Change in land disturbance index (units)

Central Tablelands

0.29

Central West

0.40

Greater Sydney

0.08

Hunter

0.27

Murray

0.40

North Coast

0.35

North West

0.23

Northern Tablelands

0.27

Riverina

0.45

South East

0.20

Western

0.01

NSW

0.20

Source:

OEH Science Division modelling 2017

The LLS regions with the largest average increases are the Riverina, Central West and Murray (0.45, 0.40 and 0.40 units respectively). Many locations throughout the State, particularly in these three LLS regions have an increase of two LDI units, which for example, represents a change in land use from predominantly pasture to predominantly cropping.

However, some areas, particularly in the Western region, have changed to less intensive land uses, shown by the deep green in Map 10.8. These may, for example, reflect a change in land use from pastural lands to a protected conservation area. While a change in land management has occurred, a change in site conditions may not be evident immediately.

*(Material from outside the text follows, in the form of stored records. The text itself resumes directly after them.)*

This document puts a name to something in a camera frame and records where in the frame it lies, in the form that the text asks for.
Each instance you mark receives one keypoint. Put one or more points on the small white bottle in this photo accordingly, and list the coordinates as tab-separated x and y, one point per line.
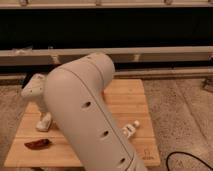
130	129

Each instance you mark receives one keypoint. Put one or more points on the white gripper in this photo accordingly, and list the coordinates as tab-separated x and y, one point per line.
41	106

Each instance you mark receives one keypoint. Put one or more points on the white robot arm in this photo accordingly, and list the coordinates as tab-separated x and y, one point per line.
72	94

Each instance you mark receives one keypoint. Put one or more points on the black post foot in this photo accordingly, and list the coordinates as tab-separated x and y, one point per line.
27	79

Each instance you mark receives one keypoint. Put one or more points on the grey metal rail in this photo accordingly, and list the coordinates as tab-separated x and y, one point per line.
21	57

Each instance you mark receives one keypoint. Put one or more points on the dark red chili pepper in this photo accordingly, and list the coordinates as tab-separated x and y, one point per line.
38	144

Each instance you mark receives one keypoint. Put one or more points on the white sponge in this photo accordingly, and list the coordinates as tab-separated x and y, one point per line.
44	122

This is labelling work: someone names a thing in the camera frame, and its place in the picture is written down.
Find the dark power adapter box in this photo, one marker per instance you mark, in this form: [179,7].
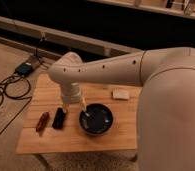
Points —
[24,69]

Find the beige sponge block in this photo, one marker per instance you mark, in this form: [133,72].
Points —
[120,94]

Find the black rectangular block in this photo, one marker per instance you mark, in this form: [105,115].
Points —
[59,119]

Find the beige cylindrical gripper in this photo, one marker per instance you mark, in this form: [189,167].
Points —
[71,93]

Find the red small object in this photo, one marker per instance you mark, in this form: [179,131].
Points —
[42,121]

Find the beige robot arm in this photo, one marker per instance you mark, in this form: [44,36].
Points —
[166,108]

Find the long wooden beam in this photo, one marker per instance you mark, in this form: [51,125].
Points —
[84,43]

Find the black round bowl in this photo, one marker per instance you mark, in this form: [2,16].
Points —
[96,119]

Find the wooden slatted table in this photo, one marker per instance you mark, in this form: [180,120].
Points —
[71,138]

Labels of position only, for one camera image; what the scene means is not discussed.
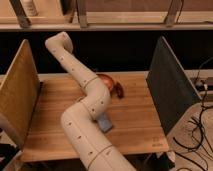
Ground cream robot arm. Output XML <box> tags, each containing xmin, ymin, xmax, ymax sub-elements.
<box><xmin>45</xmin><ymin>32</ymin><xmax>136</xmax><ymax>171</ymax></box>

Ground orange bowl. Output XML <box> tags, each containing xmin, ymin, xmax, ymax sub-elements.
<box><xmin>98</xmin><ymin>74</ymin><xmax>114</xmax><ymax>91</ymax></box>

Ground dark red object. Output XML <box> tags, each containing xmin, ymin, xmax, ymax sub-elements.
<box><xmin>114</xmin><ymin>82</ymin><xmax>124</xmax><ymax>99</ymax></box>

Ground blue sponge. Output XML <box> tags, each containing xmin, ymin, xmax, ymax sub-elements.
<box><xmin>96</xmin><ymin>113</ymin><xmax>113</xmax><ymax>133</ymax></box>

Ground dark green right side board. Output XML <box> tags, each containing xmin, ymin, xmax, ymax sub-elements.
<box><xmin>146</xmin><ymin>36</ymin><xmax>201</xmax><ymax>135</ymax></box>

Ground yellow left side board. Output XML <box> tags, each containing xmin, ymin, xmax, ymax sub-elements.
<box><xmin>0</xmin><ymin>39</ymin><xmax>40</xmax><ymax>148</ymax></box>

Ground wooden shelf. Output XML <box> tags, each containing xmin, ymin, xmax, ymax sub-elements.
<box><xmin>0</xmin><ymin>0</ymin><xmax>213</xmax><ymax>31</ymax></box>

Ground black cables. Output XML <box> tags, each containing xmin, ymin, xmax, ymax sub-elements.
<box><xmin>172</xmin><ymin>56</ymin><xmax>213</xmax><ymax>171</ymax></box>

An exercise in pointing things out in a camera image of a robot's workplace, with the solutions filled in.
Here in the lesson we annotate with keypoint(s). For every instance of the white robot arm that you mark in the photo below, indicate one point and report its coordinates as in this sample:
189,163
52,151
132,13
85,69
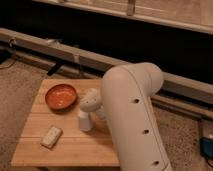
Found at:
124,101

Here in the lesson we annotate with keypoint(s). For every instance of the white paper cup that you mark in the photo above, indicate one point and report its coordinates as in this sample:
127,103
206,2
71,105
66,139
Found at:
85,121

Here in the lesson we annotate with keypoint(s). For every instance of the orange bowl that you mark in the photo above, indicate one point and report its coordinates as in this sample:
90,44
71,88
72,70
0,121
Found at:
61,96

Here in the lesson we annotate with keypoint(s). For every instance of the wooden table board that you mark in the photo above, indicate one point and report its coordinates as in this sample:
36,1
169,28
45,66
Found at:
74,148

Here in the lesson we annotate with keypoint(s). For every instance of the blue box on floor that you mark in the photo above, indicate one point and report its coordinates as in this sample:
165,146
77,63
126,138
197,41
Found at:
206,147

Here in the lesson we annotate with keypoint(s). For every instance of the black clamp handle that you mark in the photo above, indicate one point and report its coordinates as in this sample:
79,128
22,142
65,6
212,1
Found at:
54,69

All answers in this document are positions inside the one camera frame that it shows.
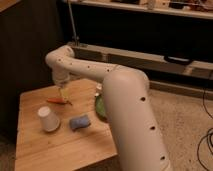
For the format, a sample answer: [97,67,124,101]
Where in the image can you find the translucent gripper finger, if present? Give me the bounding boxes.
[59,88,66,101]
[63,87,70,102]

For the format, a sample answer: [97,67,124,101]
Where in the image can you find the orange pepper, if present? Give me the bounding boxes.
[46,97,72,105]

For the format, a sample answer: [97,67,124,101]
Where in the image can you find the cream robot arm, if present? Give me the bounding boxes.
[45,45,174,171]

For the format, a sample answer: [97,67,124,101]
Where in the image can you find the green ceramic bowl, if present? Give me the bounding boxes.
[95,94,107,120]

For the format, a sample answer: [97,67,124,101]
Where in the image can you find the blue sponge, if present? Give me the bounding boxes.
[69,115,91,131]

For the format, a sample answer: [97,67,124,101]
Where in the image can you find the white rectangular packet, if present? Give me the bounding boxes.
[95,84,102,97]

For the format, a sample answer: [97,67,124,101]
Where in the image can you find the white paper cup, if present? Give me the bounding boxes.
[37,106,60,132]

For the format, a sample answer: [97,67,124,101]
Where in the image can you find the wooden table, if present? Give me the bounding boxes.
[15,79,116,171]

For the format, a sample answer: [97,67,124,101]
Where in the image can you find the metal pole stand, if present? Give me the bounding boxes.
[67,0,84,46]

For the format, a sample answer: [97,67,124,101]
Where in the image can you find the long wooden shelf beam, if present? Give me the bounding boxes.
[68,42,213,80]

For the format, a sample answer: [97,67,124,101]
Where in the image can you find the upper shelf with items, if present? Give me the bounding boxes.
[61,0,213,20]

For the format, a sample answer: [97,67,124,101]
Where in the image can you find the black handle on beam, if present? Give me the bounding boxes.
[164,56,193,65]

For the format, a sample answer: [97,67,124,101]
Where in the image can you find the black cables on floor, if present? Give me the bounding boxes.
[196,71,213,171]

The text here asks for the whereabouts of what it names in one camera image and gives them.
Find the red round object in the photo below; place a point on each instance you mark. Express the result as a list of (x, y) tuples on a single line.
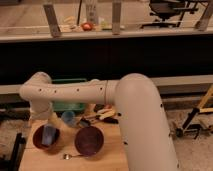
[(87, 26)]

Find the black office chair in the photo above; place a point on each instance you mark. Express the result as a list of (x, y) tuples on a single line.
[(165, 9)]

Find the black handled utensil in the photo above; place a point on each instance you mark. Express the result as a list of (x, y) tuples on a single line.
[(110, 120)]

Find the purple bowl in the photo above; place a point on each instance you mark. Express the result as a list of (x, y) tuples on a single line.
[(89, 141)]

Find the red bowl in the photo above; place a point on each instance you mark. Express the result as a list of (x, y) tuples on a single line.
[(37, 139)]

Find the yellow black stand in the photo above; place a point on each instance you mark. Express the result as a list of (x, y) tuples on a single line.
[(188, 127)]

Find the cream and black tool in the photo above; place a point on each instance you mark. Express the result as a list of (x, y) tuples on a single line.
[(102, 114)]

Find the blue cup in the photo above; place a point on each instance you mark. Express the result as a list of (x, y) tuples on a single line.
[(68, 117)]

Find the black table leg frame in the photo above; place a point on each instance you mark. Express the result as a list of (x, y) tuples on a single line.
[(9, 165)]

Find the metal spoon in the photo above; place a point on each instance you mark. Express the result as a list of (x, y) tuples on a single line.
[(69, 156)]

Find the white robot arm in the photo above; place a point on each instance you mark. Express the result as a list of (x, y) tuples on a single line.
[(143, 122)]

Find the blue sponge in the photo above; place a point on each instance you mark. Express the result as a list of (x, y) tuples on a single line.
[(48, 135)]

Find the green dish rack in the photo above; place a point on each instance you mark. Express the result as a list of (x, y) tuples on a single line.
[(60, 106)]

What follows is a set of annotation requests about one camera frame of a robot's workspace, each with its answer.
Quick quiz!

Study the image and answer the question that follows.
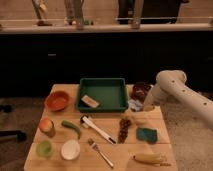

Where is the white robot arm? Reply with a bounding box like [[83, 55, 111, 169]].
[[143, 70, 213, 130]]

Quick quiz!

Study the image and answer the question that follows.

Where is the green plastic tray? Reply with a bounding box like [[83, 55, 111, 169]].
[[76, 78, 128, 113]]

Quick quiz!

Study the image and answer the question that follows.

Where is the dark red bowl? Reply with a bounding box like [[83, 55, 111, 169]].
[[131, 82, 151, 102]]

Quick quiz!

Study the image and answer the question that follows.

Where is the green sponge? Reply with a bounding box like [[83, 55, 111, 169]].
[[136, 128, 158, 144]]

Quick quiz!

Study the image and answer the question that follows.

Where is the purple grape bunch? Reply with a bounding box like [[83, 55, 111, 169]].
[[118, 118, 131, 143]]

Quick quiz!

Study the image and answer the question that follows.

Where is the yellow corn cob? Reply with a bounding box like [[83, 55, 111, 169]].
[[133, 153, 169, 166]]

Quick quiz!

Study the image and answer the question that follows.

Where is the beige soap bar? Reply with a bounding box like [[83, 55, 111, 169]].
[[81, 95, 99, 108]]

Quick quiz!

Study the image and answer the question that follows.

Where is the silver fork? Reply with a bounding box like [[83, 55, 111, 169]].
[[88, 138, 114, 169]]

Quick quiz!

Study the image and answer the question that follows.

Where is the green chili pepper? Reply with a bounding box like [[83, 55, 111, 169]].
[[61, 120, 81, 139]]

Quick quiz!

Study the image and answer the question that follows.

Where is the orange bowl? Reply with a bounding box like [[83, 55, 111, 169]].
[[44, 91, 70, 111]]

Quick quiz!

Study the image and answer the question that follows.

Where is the orange green cup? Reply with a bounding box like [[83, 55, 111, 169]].
[[39, 118, 56, 138]]

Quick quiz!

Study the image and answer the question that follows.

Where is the light green cup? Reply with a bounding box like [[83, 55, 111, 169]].
[[36, 140, 53, 158]]

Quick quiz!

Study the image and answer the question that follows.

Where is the black office chair base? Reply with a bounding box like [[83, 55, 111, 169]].
[[0, 105, 27, 142]]

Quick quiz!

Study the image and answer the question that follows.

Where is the white handled peeler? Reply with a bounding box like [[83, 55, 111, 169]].
[[80, 115, 116, 144]]

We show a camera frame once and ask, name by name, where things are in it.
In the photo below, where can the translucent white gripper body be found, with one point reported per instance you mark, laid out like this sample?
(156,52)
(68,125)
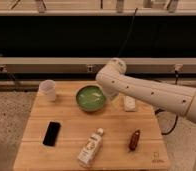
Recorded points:
(117,102)

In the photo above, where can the green ceramic bowl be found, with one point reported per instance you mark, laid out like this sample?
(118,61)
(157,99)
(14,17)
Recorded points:
(90,98)

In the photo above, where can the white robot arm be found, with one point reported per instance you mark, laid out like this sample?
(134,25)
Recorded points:
(180,100)

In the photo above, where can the white rectangular block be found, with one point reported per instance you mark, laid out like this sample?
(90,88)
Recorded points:
(129,104)

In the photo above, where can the red-brown pocket knife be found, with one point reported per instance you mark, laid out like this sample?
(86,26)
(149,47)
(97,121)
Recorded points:
(134,140)

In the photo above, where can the white plastic bottle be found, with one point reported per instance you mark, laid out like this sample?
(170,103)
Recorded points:
(91,148)

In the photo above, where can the clear plastic cup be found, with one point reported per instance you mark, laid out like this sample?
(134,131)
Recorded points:
(48,89)

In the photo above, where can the black smartphone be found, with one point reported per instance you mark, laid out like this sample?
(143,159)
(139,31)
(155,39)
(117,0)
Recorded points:
(51,133)

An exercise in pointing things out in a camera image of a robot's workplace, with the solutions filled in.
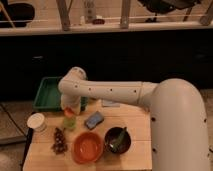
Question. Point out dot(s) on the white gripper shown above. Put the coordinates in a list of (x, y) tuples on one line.
[(73, 103)]

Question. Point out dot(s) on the red orange apple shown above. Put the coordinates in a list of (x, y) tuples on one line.
[(68, 112)]

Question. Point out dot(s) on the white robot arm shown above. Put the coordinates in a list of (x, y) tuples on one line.
[(178, 119)]

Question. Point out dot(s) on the green plastic cup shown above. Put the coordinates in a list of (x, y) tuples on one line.
[(69, 123)]

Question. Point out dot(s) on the white paper cup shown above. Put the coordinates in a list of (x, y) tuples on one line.
[(37, 122)]

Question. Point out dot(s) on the green plastic tray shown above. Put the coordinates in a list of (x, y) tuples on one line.
[(48, 97)]

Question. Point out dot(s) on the blue sponge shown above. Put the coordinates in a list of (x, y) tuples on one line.
[(92, 121)]

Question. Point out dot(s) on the bunch of dark grapes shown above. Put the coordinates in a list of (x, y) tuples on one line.
[(60, 145)]

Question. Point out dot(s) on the orange bowl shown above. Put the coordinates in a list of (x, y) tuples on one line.
[(87, 147)]

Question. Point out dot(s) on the dark bowl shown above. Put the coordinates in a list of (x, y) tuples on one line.
[(112, 134)]

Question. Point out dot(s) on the green utensil in bowl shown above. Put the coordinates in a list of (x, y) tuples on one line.
[(116, 142)]

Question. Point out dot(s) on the dark red background object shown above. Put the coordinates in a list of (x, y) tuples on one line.
[(98, 21)]

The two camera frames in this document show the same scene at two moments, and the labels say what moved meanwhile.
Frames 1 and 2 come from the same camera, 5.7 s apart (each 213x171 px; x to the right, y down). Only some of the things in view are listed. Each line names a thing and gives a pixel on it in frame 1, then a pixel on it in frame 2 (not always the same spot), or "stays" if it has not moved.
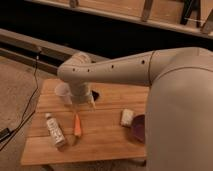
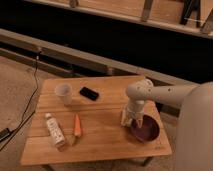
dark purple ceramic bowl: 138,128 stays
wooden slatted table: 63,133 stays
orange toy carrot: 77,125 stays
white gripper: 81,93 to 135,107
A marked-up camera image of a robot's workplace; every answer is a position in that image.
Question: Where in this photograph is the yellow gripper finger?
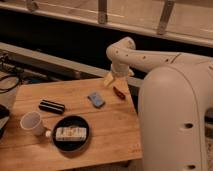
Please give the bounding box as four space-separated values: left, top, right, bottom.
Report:
128 69 134 77
104 72 115 86

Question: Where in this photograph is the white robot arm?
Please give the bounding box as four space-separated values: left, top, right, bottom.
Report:
105 37 213 171

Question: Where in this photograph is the white ceramic cup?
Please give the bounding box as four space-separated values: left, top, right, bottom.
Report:
20 111 45 136

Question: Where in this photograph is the blue sponge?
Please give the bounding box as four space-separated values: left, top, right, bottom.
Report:
88 92 105 108

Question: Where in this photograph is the black rectangular box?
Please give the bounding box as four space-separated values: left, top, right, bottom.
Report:
39 100 65 115

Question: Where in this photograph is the white patterned box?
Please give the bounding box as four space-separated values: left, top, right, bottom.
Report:
55 127 87 141

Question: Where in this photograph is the wooden cutting board table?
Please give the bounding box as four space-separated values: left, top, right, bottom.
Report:
0 78 141 171

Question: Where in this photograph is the black round plate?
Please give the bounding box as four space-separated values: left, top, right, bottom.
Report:
51 115 90 152

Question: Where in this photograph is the dark object at left edge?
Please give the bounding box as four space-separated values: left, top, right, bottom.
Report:
0 104 10 139

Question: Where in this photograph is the black cable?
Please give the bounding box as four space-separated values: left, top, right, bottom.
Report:
0 73 23 94

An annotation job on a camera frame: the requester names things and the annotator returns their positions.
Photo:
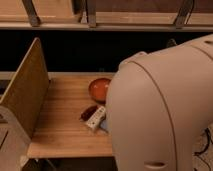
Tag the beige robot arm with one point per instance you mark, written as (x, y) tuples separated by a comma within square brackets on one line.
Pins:
[(158, 104)]

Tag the orange bowl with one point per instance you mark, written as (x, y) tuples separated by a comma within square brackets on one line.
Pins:
[(98, 89)]

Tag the white rectangular block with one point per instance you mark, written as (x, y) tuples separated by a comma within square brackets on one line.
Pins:
[(94, 121)]

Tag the dark red object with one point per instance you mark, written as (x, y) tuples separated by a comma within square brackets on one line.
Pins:
[(88, 113)]

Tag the small blue object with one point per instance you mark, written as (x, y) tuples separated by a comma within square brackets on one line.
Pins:
[(103, 125)]

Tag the left wooden divider panel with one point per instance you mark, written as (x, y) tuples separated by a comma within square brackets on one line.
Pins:
[(22, 100)]

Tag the wooden upper shelf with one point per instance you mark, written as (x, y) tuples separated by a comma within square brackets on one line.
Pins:
[(111, 15)]

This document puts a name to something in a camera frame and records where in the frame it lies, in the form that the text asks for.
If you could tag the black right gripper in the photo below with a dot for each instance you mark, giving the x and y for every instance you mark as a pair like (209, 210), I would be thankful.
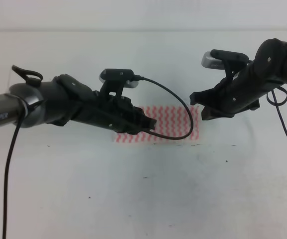
(240, 95)

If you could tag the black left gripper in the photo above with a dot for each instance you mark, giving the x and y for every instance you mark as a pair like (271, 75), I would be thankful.
(116, 114)

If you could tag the pink white wavy striped towel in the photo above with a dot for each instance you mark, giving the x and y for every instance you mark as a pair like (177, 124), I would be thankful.
(171, 121)

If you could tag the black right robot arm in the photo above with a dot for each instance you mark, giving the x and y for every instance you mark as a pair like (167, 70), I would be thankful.
(270, 65)

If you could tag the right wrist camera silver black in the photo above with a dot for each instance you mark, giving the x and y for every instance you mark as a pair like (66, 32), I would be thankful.
(225, 60)

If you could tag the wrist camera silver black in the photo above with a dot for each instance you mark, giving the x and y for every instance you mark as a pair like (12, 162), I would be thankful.
(115, 80)
(225, 60)

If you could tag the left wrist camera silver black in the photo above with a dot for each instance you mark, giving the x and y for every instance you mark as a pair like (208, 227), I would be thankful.
(115, 80)

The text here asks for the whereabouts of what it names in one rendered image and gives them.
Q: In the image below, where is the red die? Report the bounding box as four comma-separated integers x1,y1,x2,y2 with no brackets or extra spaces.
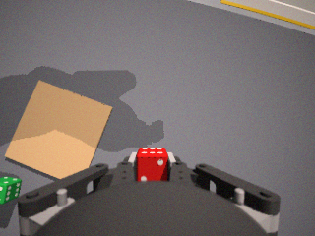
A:
136,147,168,181

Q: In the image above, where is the green die with white pips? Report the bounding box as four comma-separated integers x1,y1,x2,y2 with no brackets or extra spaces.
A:
0,177,22,205

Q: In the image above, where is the tan flat mat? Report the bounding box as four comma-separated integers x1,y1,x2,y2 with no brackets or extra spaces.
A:
5,81,113,179

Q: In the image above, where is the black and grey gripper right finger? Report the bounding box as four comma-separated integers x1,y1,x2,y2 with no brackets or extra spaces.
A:
167,152,281,236

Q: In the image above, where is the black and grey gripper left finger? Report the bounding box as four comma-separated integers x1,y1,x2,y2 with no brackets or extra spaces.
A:
18,152,137,236

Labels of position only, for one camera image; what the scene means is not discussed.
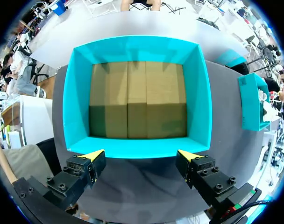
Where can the person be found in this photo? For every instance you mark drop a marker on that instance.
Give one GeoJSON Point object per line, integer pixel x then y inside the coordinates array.
{"type": "Point", "coordinates": [23, 81]}

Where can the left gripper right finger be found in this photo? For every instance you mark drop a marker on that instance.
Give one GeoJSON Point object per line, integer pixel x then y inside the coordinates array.
{"type": "Point", "coordinates": [207, 177]}

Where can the teal box lid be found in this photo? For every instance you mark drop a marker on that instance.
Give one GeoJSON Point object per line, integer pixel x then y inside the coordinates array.
{"type": "Point", "coordinates": [233, 57]}

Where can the white shoe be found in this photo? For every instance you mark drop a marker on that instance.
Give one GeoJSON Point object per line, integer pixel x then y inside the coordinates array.
{"type": "Point", "coordinates": [267, 112]}

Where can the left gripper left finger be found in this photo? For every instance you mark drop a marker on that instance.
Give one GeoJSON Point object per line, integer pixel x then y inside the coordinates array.
{"type": "Point", "coordinates": [74, 177]}

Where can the large open teal box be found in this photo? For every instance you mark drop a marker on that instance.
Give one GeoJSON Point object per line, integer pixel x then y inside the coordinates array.
{"type": "Point", "coordinates": [195, 98]}

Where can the person's legs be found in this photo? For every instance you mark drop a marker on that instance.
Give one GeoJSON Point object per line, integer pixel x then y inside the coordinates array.
{"type": "Point", "coordinates": [153, 4]}

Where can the small teal box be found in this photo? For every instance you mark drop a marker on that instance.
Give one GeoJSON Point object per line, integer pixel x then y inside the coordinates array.
{"type": "Point", "coordinates": [249, 102]}

Although land use intensity may be increasing slightly across the State, as revealed by Map 10.8 and Table 10.3, land management practices may be improving simultaneously in many regions, to compensate.

For example, the Western region has a long history of wind erosion. The National Landcare Program and Catchment Action NSW have invested in changing land management practices on farms in this region, resulting in a 50% increase of sites with best management practices, from 16% in 2003, to 66% in 2016, as shown in Figure 10.3.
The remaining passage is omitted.